Closed dduportal closed 1 year ago
First of all read #938 (reverted by #2047); I am not sure offhand which infra repo had the actual proxy configuration that you could use as a starting point. You would need to do a bit of digging. I recall it being nginx configured with a simple LRU cache of 2xx results, i.e., successful retrieval of release or *-SNAPSHOT
artifacts or metadata XML files from public URLs. I suppose the K8s equivalent would be a StatefulSet
with a cache volume.
what are the "ways" to use such a proxy caching in maven builds
At a first approximation, revert https://github.com/jenkins-infra/pipeline-library/pull/135 + https://github.com/jenkins-infra/pipeline-library/pull/216 + https://github.com/jenkins-infra/pipeline-library/pull/219 (but keeping some positive things from those PRs, such as removal of obsolete JDK 7 support).
Many thanks for the pointers @jglick !
We've started refreshing https://github.com/jenkins-infra/docker-repo-proxy (https://github.com/jenkins-infra/docker-repo-proxy/pull/5) which has the behavior you describe so it means we are in the correct directions! (I'm currently trying this with a local build of a plugin before trying to deploy to production).
Sounds like with the informations you gave, we have enough to have a first version soon.
Oh https://github.com/jenkins-infra/docker-repo-proxy, I see.
If you get the service running, I can help draft a pipeline-library
PR to use it. Just specify the URL. (Or would we have two URLs, one public via ingress and one cluster-internal for efficiency?) Not sure how we test such PRs prior to use; I guess you can override the version in a @Library
annotation in some draft plugin PR.
yeah you can access it via @Library('pipeline-library@refs/pull/number')
or just push an origin branch
I was wondering if we would have a mirror per cloud? and then determine which cloud we were running on? to minimise bandwidth use but I guess that can be added on top
Putting in pause (not enough bandwidth for the team for now) + Jforg works again as expected.
Slow again today AFAICT.
I don't know if it's related but for the record, there is a maintenance in progress: https://github.com/jenkins-infra/helpdesk/issues/2806#issuecomment-1060862749
Working on this, we realized we didn't need a custom nginx image as only its configuration was modified.
Consequently, I'm archiving jenkins-infra/docker-repo-proxy.
Note: we'll probably use https://plugins.jenkins.io/config-file-provider/ in order to have specific settings.xml for each provider/region.

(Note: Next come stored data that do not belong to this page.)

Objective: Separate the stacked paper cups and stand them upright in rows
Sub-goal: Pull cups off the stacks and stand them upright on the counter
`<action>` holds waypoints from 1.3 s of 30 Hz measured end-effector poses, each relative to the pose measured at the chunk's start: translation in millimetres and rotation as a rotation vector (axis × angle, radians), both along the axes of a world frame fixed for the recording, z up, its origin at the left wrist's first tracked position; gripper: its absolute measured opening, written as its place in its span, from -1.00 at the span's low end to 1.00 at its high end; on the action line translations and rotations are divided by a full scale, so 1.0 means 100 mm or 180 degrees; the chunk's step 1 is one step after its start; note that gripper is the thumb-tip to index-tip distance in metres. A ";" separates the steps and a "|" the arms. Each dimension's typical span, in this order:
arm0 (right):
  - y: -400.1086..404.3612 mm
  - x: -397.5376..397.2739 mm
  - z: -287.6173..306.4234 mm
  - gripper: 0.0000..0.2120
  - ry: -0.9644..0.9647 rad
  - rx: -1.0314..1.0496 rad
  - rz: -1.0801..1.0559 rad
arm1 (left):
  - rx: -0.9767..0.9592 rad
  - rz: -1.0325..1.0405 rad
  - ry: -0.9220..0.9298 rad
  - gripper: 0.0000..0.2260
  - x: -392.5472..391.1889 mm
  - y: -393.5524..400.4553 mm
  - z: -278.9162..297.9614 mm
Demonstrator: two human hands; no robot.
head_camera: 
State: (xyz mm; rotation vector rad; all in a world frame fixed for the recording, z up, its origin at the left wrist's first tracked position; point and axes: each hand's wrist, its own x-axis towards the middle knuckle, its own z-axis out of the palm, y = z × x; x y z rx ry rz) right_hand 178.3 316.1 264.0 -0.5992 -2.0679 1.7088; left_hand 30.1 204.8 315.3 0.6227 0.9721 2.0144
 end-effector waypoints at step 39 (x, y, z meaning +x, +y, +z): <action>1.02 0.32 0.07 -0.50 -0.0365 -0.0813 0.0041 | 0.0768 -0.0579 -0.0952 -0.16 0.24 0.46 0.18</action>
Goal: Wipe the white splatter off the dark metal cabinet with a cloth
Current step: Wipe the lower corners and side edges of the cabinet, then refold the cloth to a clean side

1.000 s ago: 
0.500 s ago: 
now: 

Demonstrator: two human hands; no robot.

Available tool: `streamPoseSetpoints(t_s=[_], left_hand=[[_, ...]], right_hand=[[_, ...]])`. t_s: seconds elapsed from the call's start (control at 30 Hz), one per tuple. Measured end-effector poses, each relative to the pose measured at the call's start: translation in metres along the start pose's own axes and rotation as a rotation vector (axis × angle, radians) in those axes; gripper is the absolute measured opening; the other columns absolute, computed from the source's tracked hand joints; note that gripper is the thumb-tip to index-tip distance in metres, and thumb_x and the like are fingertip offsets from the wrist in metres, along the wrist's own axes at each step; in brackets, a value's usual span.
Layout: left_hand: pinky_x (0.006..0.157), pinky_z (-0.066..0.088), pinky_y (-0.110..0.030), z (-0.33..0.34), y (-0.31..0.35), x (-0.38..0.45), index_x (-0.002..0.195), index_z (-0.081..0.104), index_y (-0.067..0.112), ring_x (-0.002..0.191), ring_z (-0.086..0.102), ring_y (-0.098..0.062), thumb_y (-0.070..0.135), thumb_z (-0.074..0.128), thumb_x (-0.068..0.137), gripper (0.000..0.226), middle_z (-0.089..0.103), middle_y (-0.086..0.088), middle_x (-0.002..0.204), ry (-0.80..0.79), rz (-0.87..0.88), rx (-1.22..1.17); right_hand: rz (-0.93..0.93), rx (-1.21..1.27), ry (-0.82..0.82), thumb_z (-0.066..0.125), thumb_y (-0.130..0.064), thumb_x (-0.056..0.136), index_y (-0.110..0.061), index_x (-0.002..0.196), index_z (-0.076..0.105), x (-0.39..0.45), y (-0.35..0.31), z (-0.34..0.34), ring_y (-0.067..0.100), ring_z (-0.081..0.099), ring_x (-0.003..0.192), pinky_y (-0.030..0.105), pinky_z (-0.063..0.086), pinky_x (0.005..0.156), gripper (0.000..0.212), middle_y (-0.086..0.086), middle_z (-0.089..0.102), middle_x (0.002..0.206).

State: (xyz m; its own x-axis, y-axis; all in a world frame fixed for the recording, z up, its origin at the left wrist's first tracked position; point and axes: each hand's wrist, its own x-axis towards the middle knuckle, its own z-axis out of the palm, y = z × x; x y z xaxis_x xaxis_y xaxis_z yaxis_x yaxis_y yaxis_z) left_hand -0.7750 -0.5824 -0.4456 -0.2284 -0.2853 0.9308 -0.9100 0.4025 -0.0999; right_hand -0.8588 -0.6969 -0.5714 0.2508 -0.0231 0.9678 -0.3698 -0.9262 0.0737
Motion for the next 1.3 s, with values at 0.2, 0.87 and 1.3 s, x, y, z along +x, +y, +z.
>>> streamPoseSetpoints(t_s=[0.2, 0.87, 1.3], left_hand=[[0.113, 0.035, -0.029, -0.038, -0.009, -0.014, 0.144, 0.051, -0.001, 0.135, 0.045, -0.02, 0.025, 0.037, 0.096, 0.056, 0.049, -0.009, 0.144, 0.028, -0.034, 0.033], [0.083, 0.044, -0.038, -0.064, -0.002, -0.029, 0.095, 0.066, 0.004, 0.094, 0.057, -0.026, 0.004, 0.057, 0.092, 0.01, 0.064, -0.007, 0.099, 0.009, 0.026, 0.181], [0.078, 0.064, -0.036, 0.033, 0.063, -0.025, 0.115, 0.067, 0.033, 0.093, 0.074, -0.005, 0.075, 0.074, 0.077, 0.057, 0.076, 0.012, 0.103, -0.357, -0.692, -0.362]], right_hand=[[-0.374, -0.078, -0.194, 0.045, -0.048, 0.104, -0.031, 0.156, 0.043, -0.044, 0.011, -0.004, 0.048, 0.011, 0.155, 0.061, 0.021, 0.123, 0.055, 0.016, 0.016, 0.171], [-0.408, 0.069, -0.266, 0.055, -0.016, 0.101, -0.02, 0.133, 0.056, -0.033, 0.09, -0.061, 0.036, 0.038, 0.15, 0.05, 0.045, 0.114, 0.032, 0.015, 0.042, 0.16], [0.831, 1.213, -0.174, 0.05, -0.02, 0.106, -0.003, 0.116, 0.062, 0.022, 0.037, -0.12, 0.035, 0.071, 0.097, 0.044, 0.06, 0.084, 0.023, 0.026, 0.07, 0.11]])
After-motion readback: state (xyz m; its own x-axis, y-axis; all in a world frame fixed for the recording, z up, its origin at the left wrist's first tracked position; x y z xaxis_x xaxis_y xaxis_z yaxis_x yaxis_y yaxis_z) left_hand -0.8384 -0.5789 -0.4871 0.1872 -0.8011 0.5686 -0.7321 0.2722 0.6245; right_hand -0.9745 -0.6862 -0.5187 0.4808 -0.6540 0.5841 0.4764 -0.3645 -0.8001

I'll create an env var with the provider/region at the agent initialization so we can use it in the shared pipeline to choose the correct settings.xml (Ex: repo.azure.jenkins.io, repo.aws.jenkins.io, repo.do.jenkins.io), like what was done before https://github.com/jenkins-infra/pipeline-library/pull/216/files
Regarding https://github.com/jenkins-infra/digitalocean/pull/63, I've manually added a do.jenkins.io
NS record in jenkins.io DNS zone on Azure, pointing to DigitalOcean nameservers:
To be reimported as code with https://github.com/jenkins-infra/helpdesk/issues/2924 & https://github.com/jenkins-infra/helpdesk/issues/2981
We wanted initially to protect the access to these proxies by adding a basic authentication and an IPs whitelisting.
Unfortunately whitelisting all IPs used by the different agents will need some work, as currently (for example) every VM agent have their own IP.
We'll need to control network resources to use non default network setup in order to control public IPs.
For now I'll keep only the basic auth.
is it a problem if people can access it? could be useful for debugging for developers.
is it a problem if people can access it? could be useful for debugging for developers.
Yes it is: we are paying the outbound bandwidth, the storage for this new service and it's not cheap (currently witout the proxy, we have 2 to 3k€ per month on AWS and also on Azure of outbound bandwidth).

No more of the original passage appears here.